■ **Activity**
Line by line, return everything in the listing exactly.

■ **Given data**
——————————

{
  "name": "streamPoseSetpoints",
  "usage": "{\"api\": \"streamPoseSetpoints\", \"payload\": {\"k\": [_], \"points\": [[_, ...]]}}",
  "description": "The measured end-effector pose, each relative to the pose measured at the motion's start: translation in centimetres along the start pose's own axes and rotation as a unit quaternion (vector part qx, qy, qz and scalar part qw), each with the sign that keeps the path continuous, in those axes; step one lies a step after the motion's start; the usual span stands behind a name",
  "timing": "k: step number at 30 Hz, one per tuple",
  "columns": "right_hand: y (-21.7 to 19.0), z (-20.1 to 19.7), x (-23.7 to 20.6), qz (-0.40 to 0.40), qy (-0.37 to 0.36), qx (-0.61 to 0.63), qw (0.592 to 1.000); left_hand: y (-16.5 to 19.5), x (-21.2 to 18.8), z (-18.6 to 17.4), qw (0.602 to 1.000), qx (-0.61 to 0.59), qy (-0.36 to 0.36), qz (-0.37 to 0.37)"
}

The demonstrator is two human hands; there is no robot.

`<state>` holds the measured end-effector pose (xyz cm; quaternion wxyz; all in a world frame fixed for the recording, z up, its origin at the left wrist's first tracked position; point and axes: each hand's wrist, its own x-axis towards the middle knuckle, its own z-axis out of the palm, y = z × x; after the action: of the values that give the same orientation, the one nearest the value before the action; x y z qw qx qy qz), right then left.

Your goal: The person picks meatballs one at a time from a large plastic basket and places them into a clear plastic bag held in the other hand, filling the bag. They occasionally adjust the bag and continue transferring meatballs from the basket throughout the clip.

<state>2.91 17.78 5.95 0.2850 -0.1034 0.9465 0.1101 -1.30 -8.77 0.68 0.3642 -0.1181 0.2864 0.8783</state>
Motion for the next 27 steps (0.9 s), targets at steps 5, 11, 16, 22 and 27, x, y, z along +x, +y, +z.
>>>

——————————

■ **Exercise output**
{
  "name": "streamPoseSetpoints",
  "usage": "{\"api\": \"streamPoseSetpoints\", \"payload\": {\"k\": [_], \"points\": [[_, ...]]}}",
  "description": "The measured end-effector pose, each relative to the pose measured at the motion's start: translation in centimetres along the start pose's own axes and rotation as a unit quaternion (vector part qx, qy, qz and scalar part qw), each with the sign that keeps the path continuous, in those axes; step one lies a step after the motion's start; the usual span stands behind a name",
  "timing": "k: step number at 30 Hz, one per tuple",
  "columns": "right_hand: y (-21.7 to 19.0), z (-20.1 to 19.7), x (-23.7 to 20.6), qz (-0.40 to 0.40), qy (-0.37 to 0.36), qx (-0.61 to 0.63), qw (0.592 to 1.000); left_hand: y (-16.5 to 19.5), x (-21.2 to 18.8), z (-18.6 to 17.4), qw (0.602 to 1.000), qx (-0.61 to 0.59), qy (-0.36 to 0.36), qz (-0.37 to 0.37)"
}

The demonstrator is two human hands; there is no robot.

`<state>` holds the measured end-effector pose (xyz cm; quaternion wxyz; all in a world frame fixed for the recording, z up, its origin at the left wrist's first tracked position; point and axes: each hand's wrist, its own x-axis towards the middle knuckle, its own z-axis out of the palm, y = z × x; after the action: of the values that give the same orientation, the one nearest the value before the action; x y z qw qx qy qz), right then left.

Your goal: The person picks meatballs one at a time from a large plastic basket and places them into a clear plastic bag held in the other hand, filling the bag. They occasionally adjust the bag and continue transferring meatballs from the basket throughout the clip.

<state>2.91 17.78 5.95 0.2850 -0.1034 0.9465 0.1101 -1.30 -8.77 0.68 0.3642 -0.1181 0.2864 0.8783</state>
Motion for the next 27 steps (0.9 s), targets at steps 5, 11, 16, 22 and 27, x, y, z along +x, +y, +z.
>>>

No more output is expected here.